Pomus was born Jerome Felder in Brooklyn in 1925, and before long contracted polio—an incurable affliction back then. Reliant on crutches and later confined to a wheelchair, he was determined to make something of himself. "I was never one of those happy cripples," he said, "who stumbles around smiling and shiny-eyed, trying to get the world to shake its head sadly in my direction." He loved the blues he heard on the family radio, and as a teenager began singing in Greenwich Village nightclubs. This sounds unlikely—a heavy-set Jewish kid up onstage on his crutches—but Pomus was good (he sounded a lot like his idol, Joe Turner), and he cut a number of records.

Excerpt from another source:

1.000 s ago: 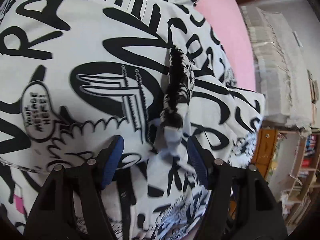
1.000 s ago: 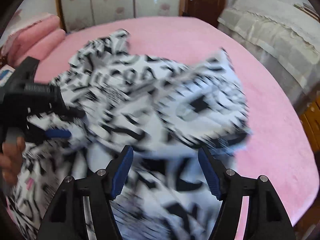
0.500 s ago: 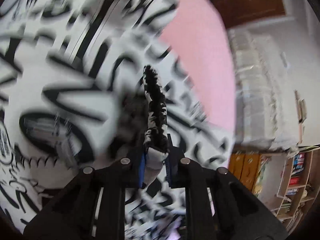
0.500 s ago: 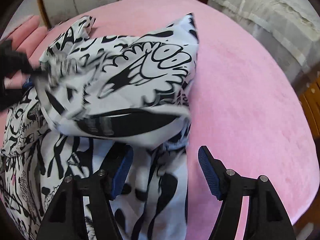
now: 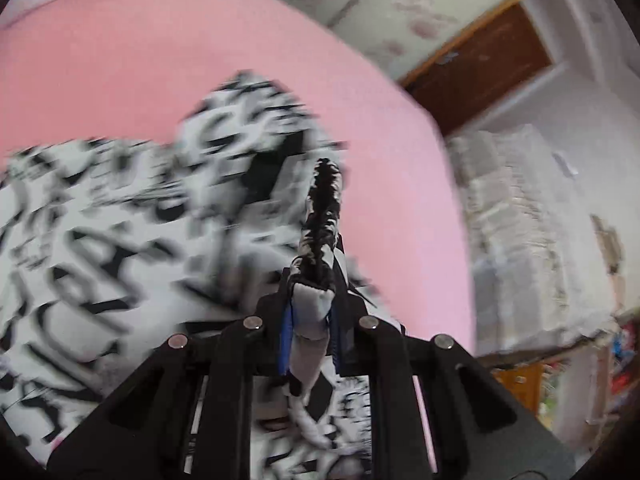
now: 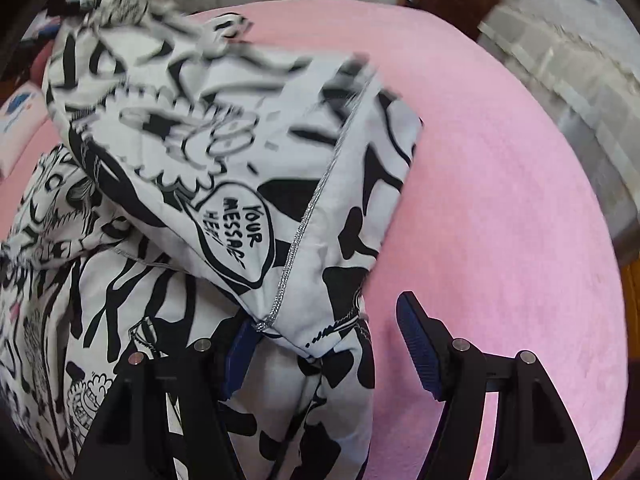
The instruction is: Fold large clothes
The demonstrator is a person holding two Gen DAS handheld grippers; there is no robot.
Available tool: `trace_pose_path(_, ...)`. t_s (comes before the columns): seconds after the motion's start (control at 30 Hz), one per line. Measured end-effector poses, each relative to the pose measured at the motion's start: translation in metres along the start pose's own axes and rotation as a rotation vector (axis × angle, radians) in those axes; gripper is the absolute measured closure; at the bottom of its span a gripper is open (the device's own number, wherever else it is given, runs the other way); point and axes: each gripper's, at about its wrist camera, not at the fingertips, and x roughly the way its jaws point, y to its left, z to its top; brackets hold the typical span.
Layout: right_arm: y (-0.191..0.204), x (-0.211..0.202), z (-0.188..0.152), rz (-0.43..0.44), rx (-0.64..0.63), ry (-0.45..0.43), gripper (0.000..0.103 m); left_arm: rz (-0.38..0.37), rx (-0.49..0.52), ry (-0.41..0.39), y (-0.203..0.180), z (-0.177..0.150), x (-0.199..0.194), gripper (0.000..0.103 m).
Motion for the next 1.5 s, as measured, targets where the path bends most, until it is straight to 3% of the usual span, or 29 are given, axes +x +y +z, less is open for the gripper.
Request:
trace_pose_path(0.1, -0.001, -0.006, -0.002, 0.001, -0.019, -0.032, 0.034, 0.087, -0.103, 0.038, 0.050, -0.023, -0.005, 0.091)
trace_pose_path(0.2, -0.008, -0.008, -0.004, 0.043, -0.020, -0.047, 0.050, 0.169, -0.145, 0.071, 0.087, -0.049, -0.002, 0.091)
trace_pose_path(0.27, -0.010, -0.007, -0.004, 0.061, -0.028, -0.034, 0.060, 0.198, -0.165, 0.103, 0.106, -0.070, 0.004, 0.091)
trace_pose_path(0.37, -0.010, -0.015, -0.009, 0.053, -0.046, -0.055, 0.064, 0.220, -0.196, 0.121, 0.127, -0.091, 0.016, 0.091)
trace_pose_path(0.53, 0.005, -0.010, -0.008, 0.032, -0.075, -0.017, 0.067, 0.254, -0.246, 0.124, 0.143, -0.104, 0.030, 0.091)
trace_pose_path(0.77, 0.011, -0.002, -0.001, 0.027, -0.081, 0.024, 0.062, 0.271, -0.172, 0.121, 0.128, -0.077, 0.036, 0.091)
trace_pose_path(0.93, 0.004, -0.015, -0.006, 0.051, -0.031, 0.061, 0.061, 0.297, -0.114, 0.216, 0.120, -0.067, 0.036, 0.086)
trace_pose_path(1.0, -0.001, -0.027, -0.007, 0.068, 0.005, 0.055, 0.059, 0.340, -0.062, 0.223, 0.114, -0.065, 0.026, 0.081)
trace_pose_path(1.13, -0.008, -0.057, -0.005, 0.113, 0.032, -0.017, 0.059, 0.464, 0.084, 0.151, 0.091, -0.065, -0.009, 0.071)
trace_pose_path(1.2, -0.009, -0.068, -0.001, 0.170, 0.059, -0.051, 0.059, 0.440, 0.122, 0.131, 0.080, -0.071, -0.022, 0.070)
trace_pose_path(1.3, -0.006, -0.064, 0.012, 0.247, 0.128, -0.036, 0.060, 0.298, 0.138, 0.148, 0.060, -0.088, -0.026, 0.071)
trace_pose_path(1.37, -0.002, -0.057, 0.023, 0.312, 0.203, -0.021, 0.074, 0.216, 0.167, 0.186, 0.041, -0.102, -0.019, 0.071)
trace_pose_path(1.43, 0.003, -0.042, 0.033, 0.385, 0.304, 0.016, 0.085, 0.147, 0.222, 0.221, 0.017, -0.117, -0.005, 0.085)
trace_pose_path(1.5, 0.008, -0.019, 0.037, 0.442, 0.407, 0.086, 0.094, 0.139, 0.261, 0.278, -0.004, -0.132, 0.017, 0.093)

Atlantic Records signed him—not as a singer, but as a songwriter, charged with turning out material for Atlantic artists like Ruth Brown and LaVern Baker. One of his songs, "Young Blood," was reworked by producers Jerry Leiber and Mike Stoller for one of their groups, the Coasters, and it became a huge hit in 1957. Rock and roll had arrived, and soon Pomus (as he'd renamed himself) acquired a partner, Mort Shuman—a younger guy more conversant with the teen-oriented music that was sweeping the nation. Together, they churned out a phenomenal run of great songs for everyone from Dion and the Belmonts ("A Teenager in Love") to Elvis Presley ("Little Sister" and "(Marie's the Name) His Latest Flame," among others), and, unforgettably, another Leiber and Stoller group, the Drifters, for whom they wrote such indelible songs as "This Magic Moment" and "Save the Last Dance for Me." In 1960, Pomus and Shuman scored 13 Top 10 hits.

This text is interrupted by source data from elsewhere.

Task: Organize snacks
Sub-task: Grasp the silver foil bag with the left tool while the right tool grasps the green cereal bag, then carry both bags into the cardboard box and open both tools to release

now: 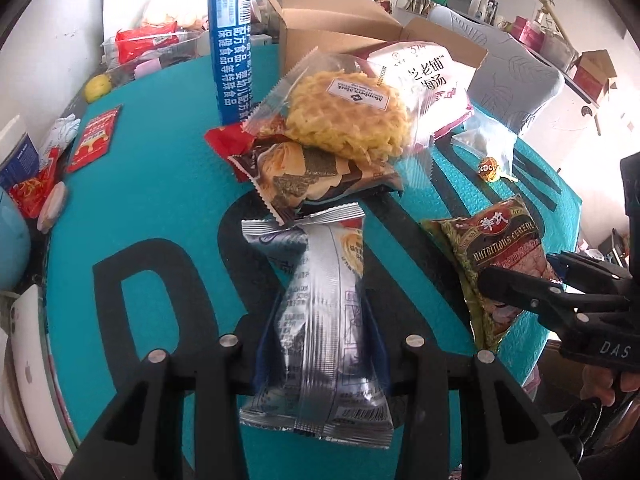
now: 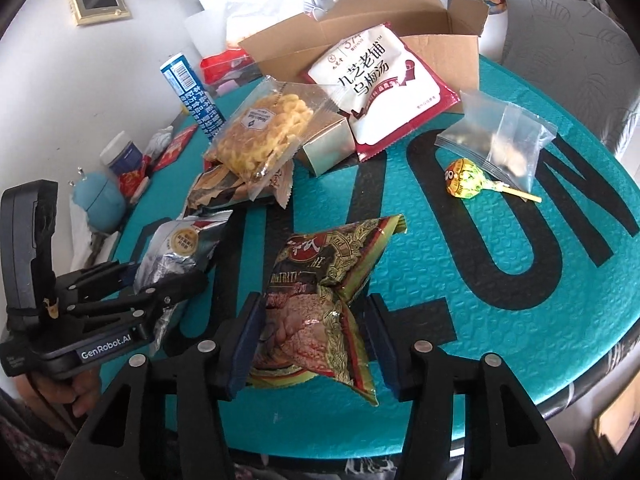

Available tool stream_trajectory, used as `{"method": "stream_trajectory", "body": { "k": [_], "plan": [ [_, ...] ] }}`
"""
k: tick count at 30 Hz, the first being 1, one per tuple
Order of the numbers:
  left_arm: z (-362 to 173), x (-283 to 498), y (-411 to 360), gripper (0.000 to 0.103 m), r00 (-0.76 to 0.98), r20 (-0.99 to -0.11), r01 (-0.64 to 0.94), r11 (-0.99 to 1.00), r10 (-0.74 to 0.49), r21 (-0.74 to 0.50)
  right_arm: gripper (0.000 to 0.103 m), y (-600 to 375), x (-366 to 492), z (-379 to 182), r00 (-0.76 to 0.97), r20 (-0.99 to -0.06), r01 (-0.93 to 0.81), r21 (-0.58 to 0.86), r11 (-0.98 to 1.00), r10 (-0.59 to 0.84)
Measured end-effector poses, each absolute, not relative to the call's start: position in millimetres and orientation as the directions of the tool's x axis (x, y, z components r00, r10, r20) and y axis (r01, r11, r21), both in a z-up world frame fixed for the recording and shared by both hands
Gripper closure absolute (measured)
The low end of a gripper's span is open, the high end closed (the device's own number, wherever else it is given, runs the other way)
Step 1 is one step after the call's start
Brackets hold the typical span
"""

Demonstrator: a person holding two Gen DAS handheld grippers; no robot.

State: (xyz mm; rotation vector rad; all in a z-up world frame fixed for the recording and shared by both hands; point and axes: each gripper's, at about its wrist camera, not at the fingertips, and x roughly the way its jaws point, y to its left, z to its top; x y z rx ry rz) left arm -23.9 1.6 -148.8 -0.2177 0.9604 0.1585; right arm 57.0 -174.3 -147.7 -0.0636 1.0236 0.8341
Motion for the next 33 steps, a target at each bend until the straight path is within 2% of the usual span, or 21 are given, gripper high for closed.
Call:
{"method": "stream_trajectory", "body": {
  "k": [4,7,9,12,14,17,20,23,26,33],
  "plan": [
    [-151.2,-24.9,-0.5,0.063,0.591,-0.804,-0.243,0.964,0.062,-0.104,0.052,-163.4,52.3,-147.8,0.286,-0.779,-0.666,0.257,0.700,0.558],
    [-147.3,-26.7,-9.9,0.066,0.609,-0.784,-0.226,0.974,0.120,-0.026,0.065,-161.8,47.4,-143.5,0.300,-0.777,-0.669,0.242,0.703,0.553],
    [-144.8,-26.0,-14.5,0.066,0.612,-0.783,-0.193,0.981,0.110,-0.013,0.070,-166.1,47.3,-140.7,0.295,-0.757,-0.675,0.266,0.688,0.582],
    [-139.8,-22.8,-10.9,0.066,0.606,-0.795,-0.166,0.981,0.023,-0.099,0.070,-178.1,50.4,-135.6,0.281,-0.689,-0.682,0.347,0.644,0.668],
    [-134.6,-21.7,-14.0,0.066,0.616,-0.787,-0.154,0.984,0.025,-0.090,0.070,-181.0,51.9,-132.9,0.273,-0.677,-0.678,0.369,0.636,0.683],
    [-133.0,-18.6,-18.1,0.066,0.616,-0.787,-0.142,0.985,0.013,-0.095,0.070,-182.5,49.0,-127.8,0.299,-0.689,-0.685,0.326,0.651,0.660],
    [-128.9,-19.5,-15.1,0.066,0.612,-0.790,-0.140,0.977,-0.042,-0.161,0.070,-182.3,46.3,-127.2,0.315,-0.707,-0.686,0.291,0.667,0.633],
    [-117.8,-19.1,-18.9,0.066,0.619,-0.778,-0.132,0.961,-0.112,-0.243,0.070,-186.5,46.0,-126.9,0.301,-0.700,-0.685,0.314,0.658,0.648],
    [-101.0,-18.5,-30.0,0.066,0.664,-0.744,-0.102,0.976,-0.077,-0.193,0.070,-190.7,47.6,-126.4,0.290,-0.690,-0.677,0.342,0.652,0.663],
    [-73.6,-14.3,-40.3,0.066,0.725,-0.688,-0.065,0.991,-0.036,-0.119,0.070,-197.8,47.2,-106.8,0.350,-0.678,-0.669,0.303,0.679,0.647]
  ]
}}
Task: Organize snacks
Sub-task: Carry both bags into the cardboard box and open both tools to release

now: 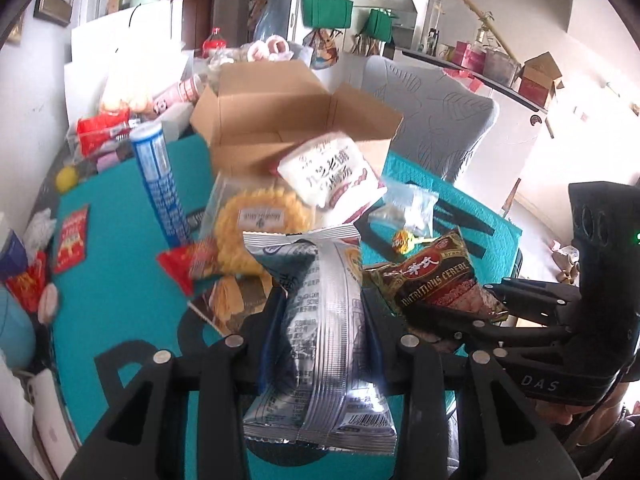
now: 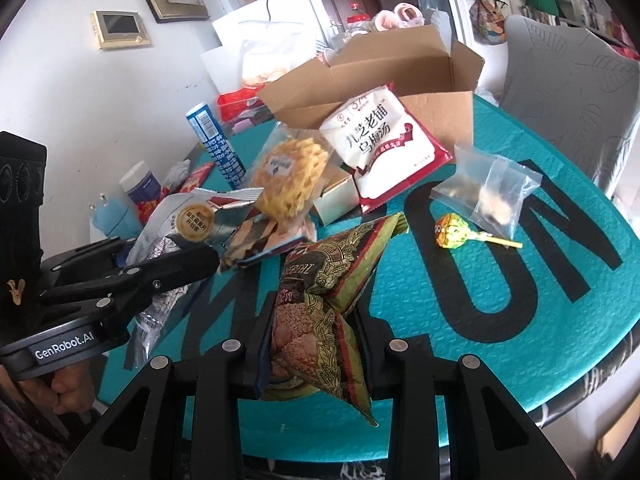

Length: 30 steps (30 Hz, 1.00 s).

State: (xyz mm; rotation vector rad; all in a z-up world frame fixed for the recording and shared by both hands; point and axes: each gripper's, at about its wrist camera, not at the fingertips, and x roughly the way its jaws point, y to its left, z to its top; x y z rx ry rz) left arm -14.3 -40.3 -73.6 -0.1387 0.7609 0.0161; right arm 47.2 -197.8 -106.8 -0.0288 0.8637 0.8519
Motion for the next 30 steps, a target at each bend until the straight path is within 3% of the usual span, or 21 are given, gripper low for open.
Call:
{"method": "stream_trajectory", "body": {
  "k": [15,30],
  "plan": [
    [-1.2,21.4,-33.7,0.066,0.834,-0.551,-0.066,0.996,0.022,-0.062,0.070,-196.9,62.6,-30.9,0.480,-0.582,-0.706,0.188,0.683,0.656],
    [65.5,83.8,-17.7,0.066,0.935,-0.347,-0.093,0.994,0.070,-0.052,0.070,-175.3,116.4,56.4,0.616,-0.421,-0.713,0.061,0.698,0.666]
  ]
}}
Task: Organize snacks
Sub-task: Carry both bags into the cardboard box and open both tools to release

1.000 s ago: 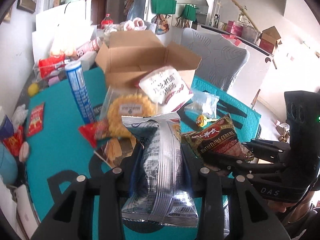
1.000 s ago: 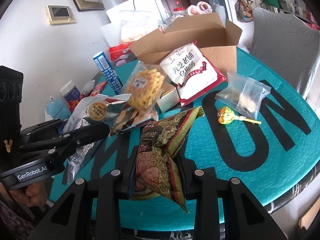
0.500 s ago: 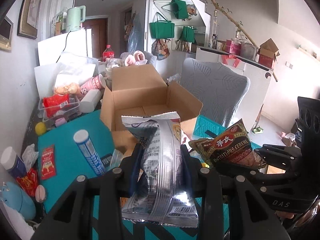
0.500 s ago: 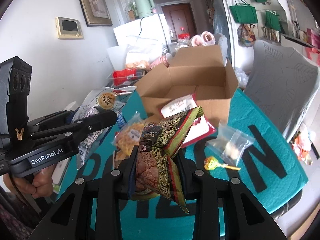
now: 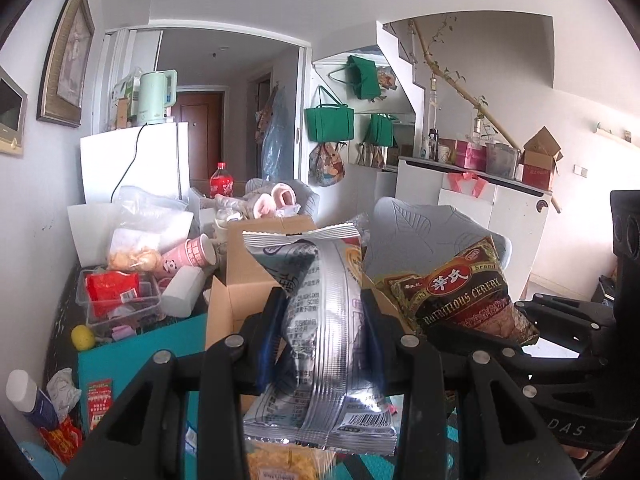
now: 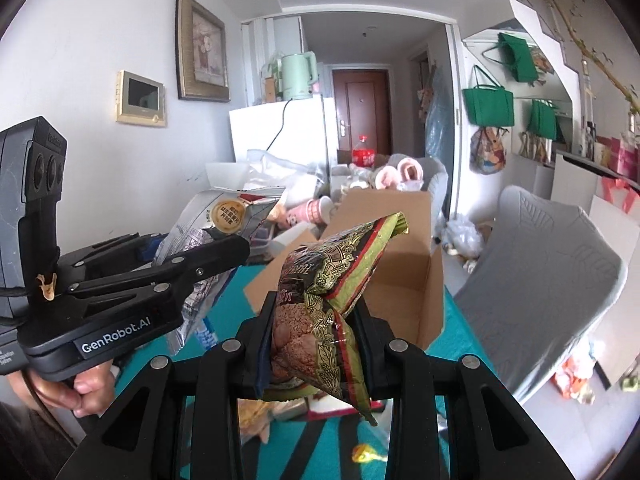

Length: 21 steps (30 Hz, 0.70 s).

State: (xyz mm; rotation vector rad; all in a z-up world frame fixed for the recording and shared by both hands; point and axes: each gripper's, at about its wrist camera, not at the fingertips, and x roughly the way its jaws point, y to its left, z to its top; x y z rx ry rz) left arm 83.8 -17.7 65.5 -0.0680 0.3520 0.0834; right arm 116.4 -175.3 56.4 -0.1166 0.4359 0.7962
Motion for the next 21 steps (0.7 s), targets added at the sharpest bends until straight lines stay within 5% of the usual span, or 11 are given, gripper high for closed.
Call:
{"method": "stream_trajectory", "body": {
  "k": [12,21],
  "plan": [
    [53.9,181.7,19.4,0.066,0.916,-0.365,-0.224,0.967,0.166,-0.121,0.070,-134.9,204.4,53.3,0.555,-0.462,-0.724,0.142,0.675,0.692],
    [8.2,235.3,48.6,0.066,0.840,-0.504,-0.310,0.940,0.200,-0.144,0.070,-100.2,264.1,13.8,0.534,-0.554,-0.687,0.156,0.710,0.639]
  ]
}}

Although many of the songs Pomus wrote (mainly with Shuman, but also with Phil Spector and others) were ostensibly aimed at the teen market, some were intensely personal. "Lonely Avenue," given a stark reading by Ray Charles, projected his lifelong sense of isolation. And "Save the Last Dance for Me" took on a tragic overtone for anyone who knew that Pomus was a man who would never be able to dance with anyone.

The movie is filled with vintage interview footage with Pomus—a mountain of a man in later years—and with his many admirers and colleagues: Dion, Lou Reed, Ben E. King, Dr. John, B.B. King (for whom Pomus wrote "There Must Be a Better World Somewhere," a Grammy-winning 1981 single). We learn that after his first marriage fell apart (Doc was very attractive to beautiful women, it seems) and Shuman departed and the IRS reduced him to near-poverty, he was compelled to become a professional gambler. We learn that Bob Dylan once came to him for help in writing lyrics. (Dylan is quoted here as saying, "Everything you need to know is in 'A Teenager in Love.'") And we learn that Doc's last words, to the friends and family gathered around his deathbed in 1991 were, "Thank you, thank you." By the end of the film, you might feel grateful yourself.